Compensatory Regulation of Ca(v)2.1 Ca2+ Channels in Cerebellar Purkinje Neurons Lacking Parvalbumin and Calbindin D-28k

Kreiner L, Christel CJ, Benveniste M, Schwaller B, Lee A. Compensatory regulation of Ca(v)2.1 Ca2+ channels in cerebellar Purkinje neurons lacking parvalbumin and calbindin D-28k. J Neurophysiol 103: 371-381, 2010. First published November 11, 2009; doi: 10.1152/jn.00635.2009. Ca(v)2.1 channels regulate Ca2+ signaling and excitability of cerebellar Purkinje neurons. These channels undergo a dual feedback regulation by incoming Ca2+ ions, Ca2+-dependent facilitation and inactivation. Endogenous Ca2+-buffering proteins, such as parvalbumin (PV) and calbindin D-28k (CB), are highly expressed in Purkinje neurons and therefore may influence Ca(v)2.1 regulation by Ca2+. To test this, we compared Ca(v)2.1 properties in dissociated Purkinje neurons from wild-type (WT) mice and those lacking both PV and CB (PV/CB-/-).

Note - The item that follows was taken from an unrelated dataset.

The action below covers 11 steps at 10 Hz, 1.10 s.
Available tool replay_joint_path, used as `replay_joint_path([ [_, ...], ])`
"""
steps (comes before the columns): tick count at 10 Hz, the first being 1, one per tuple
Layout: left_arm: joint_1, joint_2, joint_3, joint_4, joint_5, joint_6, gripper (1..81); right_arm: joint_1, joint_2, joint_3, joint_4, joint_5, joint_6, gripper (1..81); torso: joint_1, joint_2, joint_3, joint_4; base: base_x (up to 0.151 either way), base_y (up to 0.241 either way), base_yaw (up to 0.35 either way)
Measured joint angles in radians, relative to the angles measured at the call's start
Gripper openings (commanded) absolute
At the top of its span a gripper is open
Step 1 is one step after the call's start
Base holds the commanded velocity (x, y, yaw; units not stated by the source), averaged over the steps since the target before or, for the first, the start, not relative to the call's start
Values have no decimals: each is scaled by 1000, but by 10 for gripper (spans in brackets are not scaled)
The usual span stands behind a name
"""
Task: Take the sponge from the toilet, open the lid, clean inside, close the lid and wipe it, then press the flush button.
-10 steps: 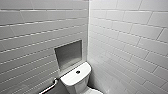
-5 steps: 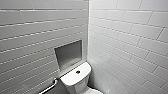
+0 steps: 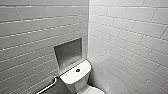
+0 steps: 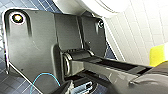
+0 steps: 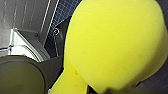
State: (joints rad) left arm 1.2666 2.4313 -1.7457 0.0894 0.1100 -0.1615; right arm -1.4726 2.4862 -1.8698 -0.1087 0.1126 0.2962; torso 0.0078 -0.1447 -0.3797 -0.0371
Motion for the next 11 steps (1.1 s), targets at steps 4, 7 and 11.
replay_joint_path([
  [4,-220,-97,141,-79,57,-12,811,8,-6,5,4,22,12,10,1,1,-51,0,0,0,0],
  [7,-351,-123,217,-138,138,-19,811,10,-7,6,8,25,12,10,2,2,-52,0,0,0,0],
  [11,-531,-121,242,-231,239,-19,811,11,-7,5,8,26,12,10,2,2,-55,0,0,0,0],
])
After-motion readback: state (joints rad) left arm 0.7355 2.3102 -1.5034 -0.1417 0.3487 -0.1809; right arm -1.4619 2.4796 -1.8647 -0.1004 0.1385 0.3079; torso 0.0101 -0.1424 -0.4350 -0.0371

Unexpectedly, P-type currents in WT and PV/CB-/- neurons differed in a way that was inconsistent with a role of PV and CB in acute modulation of Ca2+ feedback to Ca(v)2.1. Ca(v)2.1 currents in PV/CB-/- neurons exhibited increased voltage-dependent inactivation, which could be traced to decreased expression of the auxiliary Ca-v beta 2a subunit compared with WT neurons. Although Ca(v)2.1 channels are required for normal pacemaking of Purkinje neurons, spontaneous action potentials were not different in WT and PV/CB-/- neurons. Increased inactivation due to molecular switching of Ca(v)2.1 beta-subunits may preserve normal activity-dependent Ca2+ signals in the absence of Ca2+-buffering proteins in PV/CB-/- Purkinje neurons.